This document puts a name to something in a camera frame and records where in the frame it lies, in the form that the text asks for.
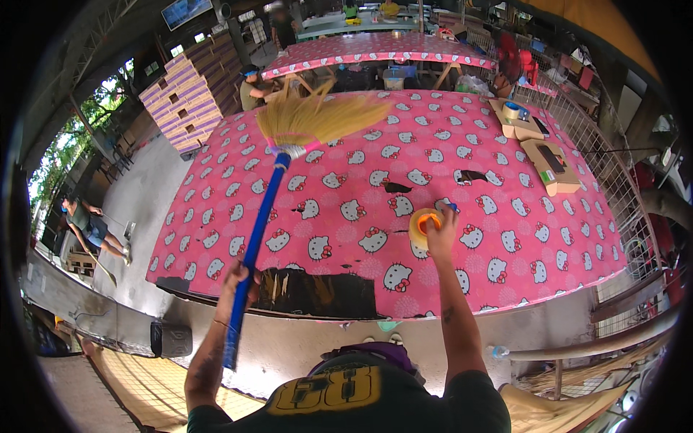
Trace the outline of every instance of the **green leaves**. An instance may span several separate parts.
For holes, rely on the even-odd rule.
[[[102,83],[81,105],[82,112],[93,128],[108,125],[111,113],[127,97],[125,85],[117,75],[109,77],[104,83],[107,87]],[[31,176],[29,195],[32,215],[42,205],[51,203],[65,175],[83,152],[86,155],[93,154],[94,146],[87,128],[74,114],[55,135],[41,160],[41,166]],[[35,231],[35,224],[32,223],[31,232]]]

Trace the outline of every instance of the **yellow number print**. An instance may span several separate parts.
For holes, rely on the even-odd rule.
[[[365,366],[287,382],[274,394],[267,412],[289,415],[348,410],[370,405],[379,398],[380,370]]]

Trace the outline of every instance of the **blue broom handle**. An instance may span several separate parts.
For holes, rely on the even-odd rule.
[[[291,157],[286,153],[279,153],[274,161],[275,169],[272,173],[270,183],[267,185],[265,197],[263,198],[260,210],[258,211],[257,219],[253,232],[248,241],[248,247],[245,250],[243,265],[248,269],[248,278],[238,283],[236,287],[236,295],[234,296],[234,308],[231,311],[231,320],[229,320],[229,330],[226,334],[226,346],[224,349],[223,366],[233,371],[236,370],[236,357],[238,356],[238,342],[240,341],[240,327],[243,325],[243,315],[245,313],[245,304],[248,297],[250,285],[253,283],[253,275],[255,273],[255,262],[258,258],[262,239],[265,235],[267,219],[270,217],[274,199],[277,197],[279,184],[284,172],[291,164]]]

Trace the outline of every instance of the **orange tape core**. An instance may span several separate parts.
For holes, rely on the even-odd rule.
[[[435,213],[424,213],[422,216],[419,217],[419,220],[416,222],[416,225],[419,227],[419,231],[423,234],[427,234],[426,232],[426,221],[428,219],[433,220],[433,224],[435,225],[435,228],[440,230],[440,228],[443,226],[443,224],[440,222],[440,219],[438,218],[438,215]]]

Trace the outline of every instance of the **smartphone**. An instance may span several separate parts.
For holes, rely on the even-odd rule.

####

**ACTIVITY:**
Your answer should consist of all lines above that include the string "instance".

**OUTPUT OF THE TASK:**
Trace the outline of every instance of the **green leaves**. An instance may span several separate parts.
Trace the outline of every instance of the **yellow number print**. An instance may span several separate parts.
Trace the outline of every instance of the **blue broom handle**. An instance may span several separate parts.
Trace the outline of every instance of the **orange tape core**. An instance may span several separate parts.
Trace the outline of every instance of the **smartphone**. An instance may span several separate parts.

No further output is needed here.